Directions: After reading the entries below, copy word for word the lines from the first through the line containing "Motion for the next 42", and stop there.

Collected data entries:
= Beginning of Section =

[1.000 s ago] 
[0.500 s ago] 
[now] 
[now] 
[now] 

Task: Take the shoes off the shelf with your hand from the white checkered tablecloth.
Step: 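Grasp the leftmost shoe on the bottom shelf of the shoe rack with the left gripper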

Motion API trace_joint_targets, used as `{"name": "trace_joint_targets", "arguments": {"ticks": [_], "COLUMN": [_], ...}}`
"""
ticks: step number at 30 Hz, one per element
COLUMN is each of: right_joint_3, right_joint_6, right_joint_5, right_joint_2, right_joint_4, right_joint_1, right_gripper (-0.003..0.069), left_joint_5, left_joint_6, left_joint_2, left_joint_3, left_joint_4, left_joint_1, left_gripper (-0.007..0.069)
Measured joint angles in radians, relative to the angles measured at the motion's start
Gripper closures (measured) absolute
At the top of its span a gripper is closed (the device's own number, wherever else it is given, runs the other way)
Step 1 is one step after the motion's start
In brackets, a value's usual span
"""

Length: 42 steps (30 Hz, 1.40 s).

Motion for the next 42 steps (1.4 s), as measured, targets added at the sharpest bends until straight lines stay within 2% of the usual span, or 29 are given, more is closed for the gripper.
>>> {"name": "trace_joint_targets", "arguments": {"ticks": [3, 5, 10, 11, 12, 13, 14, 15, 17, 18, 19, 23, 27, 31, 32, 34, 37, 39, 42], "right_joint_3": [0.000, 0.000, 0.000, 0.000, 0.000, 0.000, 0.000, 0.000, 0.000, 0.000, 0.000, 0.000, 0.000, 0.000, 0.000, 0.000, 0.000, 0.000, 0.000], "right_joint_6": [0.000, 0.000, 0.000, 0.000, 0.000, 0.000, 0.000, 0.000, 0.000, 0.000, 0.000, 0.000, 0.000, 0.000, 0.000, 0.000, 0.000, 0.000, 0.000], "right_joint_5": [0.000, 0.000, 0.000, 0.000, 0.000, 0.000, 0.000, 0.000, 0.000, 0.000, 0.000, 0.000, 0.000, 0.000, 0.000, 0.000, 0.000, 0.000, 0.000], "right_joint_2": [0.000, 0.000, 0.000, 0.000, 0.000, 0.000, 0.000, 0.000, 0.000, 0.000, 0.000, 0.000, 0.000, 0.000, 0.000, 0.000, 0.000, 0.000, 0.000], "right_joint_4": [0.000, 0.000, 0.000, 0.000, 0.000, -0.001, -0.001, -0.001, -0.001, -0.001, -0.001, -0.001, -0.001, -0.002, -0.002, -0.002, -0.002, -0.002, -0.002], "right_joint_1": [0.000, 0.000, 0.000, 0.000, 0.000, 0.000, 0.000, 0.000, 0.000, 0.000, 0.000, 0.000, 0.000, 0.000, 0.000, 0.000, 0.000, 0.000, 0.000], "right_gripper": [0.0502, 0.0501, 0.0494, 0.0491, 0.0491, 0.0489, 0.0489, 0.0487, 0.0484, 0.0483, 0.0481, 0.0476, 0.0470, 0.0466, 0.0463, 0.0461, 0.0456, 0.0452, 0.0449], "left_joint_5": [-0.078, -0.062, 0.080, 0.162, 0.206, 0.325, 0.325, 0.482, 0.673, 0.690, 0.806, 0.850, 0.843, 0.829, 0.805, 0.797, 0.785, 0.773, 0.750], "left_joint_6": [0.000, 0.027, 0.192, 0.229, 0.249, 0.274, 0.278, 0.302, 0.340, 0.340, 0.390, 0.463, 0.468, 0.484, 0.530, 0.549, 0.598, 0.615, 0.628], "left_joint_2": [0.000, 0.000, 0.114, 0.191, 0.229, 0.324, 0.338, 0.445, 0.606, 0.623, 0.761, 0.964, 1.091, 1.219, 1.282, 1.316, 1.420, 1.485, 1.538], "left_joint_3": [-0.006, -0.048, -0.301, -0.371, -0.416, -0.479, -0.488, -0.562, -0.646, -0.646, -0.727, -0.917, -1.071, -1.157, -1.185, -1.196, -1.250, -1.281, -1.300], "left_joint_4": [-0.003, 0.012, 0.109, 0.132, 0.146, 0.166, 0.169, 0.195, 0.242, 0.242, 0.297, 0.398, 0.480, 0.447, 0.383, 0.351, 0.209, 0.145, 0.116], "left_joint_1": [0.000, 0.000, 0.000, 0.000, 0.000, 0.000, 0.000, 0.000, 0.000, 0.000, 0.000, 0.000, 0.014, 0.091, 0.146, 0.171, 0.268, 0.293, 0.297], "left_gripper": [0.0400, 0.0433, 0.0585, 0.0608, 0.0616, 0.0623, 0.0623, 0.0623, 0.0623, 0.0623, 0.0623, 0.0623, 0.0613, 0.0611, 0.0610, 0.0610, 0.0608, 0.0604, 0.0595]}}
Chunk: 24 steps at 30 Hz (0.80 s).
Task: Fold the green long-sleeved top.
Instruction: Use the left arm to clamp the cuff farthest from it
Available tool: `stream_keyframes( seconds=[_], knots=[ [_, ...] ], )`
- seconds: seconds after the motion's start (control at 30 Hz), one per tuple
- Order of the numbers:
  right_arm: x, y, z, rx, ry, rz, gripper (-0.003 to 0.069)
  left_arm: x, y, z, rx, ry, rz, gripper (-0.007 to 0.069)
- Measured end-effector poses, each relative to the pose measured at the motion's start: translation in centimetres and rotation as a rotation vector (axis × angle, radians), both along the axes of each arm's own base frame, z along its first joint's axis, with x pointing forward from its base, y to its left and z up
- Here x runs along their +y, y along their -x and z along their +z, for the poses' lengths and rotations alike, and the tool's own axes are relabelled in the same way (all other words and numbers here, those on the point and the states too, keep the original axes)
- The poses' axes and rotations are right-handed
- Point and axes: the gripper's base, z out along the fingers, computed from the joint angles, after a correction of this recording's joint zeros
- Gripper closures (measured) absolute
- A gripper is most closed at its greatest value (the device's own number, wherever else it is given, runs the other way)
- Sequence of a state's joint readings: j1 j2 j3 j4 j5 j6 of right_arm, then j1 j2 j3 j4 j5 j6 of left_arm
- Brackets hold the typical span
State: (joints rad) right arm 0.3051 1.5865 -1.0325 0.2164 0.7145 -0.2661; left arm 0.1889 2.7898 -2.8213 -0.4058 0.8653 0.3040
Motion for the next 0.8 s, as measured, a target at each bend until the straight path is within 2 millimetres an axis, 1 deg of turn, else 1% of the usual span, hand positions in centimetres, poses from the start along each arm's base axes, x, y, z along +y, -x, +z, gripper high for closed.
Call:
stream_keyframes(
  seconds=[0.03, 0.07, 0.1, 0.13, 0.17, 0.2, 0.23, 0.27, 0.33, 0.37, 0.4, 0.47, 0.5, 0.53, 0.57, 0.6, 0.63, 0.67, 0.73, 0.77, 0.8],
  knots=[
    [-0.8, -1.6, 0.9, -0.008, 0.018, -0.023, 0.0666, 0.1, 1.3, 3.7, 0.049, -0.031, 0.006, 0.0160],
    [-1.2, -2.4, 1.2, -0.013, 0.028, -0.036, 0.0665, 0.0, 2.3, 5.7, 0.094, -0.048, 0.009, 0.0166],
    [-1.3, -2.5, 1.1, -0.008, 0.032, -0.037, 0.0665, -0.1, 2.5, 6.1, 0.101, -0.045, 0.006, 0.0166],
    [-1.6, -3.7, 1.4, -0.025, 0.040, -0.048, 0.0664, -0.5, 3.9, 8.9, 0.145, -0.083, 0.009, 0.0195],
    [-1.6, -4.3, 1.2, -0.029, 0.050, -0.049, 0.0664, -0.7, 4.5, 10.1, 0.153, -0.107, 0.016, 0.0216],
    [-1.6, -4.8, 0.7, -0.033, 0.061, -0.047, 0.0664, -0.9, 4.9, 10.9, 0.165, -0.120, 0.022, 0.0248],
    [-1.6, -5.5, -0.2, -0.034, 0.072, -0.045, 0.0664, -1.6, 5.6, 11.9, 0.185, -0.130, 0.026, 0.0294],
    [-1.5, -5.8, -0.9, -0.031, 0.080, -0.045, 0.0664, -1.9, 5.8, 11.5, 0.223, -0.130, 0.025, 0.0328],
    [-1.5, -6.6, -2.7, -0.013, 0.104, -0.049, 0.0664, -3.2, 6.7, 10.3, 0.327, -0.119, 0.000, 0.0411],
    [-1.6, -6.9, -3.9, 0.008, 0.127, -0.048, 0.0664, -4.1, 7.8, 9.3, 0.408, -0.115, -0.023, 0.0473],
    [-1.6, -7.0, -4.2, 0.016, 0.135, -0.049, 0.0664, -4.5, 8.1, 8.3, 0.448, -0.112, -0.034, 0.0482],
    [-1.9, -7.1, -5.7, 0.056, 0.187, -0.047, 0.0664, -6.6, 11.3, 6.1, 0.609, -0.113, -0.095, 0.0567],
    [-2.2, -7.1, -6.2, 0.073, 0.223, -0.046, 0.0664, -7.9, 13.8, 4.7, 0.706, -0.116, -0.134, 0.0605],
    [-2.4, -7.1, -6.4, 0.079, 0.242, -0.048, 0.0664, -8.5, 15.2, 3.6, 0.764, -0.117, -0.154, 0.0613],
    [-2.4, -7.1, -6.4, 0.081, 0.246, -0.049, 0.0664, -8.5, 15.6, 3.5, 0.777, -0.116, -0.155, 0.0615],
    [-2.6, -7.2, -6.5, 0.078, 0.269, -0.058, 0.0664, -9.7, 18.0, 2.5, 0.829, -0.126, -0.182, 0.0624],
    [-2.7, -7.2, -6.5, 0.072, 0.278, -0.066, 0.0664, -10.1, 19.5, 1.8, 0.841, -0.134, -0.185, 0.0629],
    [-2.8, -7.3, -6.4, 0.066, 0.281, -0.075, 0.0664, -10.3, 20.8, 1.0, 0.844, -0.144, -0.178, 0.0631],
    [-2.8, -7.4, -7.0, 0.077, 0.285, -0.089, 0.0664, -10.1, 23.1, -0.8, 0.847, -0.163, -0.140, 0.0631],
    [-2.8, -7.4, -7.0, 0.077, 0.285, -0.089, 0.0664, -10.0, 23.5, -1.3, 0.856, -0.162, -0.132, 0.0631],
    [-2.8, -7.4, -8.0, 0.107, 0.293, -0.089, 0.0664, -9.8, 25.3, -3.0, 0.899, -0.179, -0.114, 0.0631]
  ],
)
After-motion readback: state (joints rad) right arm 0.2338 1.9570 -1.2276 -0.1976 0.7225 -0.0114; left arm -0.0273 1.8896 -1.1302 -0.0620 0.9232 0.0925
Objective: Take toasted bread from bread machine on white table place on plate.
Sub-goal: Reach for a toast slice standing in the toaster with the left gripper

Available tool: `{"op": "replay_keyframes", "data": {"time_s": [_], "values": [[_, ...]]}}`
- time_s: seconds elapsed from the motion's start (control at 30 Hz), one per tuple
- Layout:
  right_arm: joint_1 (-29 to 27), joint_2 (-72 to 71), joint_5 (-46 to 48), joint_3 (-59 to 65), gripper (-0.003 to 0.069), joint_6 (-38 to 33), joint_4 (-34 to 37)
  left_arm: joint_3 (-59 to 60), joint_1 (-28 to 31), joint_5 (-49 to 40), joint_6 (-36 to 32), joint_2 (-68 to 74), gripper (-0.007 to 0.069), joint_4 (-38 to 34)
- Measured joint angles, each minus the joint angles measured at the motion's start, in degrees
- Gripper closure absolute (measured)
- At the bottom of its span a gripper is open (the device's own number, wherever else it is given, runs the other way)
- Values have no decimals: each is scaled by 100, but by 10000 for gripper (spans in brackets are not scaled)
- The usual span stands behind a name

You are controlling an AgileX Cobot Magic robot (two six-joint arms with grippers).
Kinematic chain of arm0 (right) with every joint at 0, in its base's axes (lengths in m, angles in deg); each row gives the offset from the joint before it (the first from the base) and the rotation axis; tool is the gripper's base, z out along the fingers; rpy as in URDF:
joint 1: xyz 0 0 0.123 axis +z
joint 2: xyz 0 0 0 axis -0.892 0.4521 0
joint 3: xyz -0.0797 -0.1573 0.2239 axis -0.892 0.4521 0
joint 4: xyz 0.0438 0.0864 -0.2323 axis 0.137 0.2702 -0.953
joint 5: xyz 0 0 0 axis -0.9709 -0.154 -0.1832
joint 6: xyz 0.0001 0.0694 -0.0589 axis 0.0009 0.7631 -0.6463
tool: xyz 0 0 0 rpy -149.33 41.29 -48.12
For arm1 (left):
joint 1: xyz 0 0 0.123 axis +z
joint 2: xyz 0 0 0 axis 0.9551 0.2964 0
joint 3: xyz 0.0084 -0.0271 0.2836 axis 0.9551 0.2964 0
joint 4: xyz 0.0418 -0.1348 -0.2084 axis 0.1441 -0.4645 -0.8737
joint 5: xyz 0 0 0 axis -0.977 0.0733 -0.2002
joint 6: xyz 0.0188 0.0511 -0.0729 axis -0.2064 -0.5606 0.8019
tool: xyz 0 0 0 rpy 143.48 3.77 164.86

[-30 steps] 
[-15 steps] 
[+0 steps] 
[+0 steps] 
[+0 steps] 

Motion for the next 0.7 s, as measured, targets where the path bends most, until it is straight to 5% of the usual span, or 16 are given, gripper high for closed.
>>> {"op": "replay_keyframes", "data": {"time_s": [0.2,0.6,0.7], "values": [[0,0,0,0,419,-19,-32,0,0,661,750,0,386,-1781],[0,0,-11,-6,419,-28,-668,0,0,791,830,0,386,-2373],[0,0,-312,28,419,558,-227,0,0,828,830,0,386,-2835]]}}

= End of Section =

Answer below:
[1.000 s ago] 
[0.500 s ago] 
[now] 
[now] 
[now] 

Task: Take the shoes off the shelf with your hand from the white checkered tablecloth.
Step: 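Grasp the leftmost shoe on the bottom shelf of the shoe rack with the left gripper
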
Motion API trace_joint_targets, used as `{"name": "trace_joint_targets", "arguments": {"ticks": [_], "COLUMN": [_], ...}}`
"""
ticks: step number at 30 Hz, one per element
COLUMN is each of: right_joint_3, right_joint_6, right_joint_5, right_joint_2, right_joint_4, right_joint_1, right_gripper (-0.003..0.069), left_joint_5, left_joint_6, left_joint_2, left_joint_3, left_joint_4, left_joint_1, left_gripper (-0.007..0.069)
Measured joint angles in radians, relative to the angles measured at the motion's start
Gripper closures (measured) absolute
At the top of its span a gripper is closed (the device's own number, wherever else it is given, runs the other way)
Step 1 is one step after the motion's start
In brackets, a value's usual span
"""

Length: 42 steps (30 Hz, 1.40 s).

Motion for the next 42 steps (1.4 s), as measured, targets added at the sharpest bends until straight lines stay within 2% of the usual span, or 29 are given, more is closed for the gripper.

Now the answer is complete.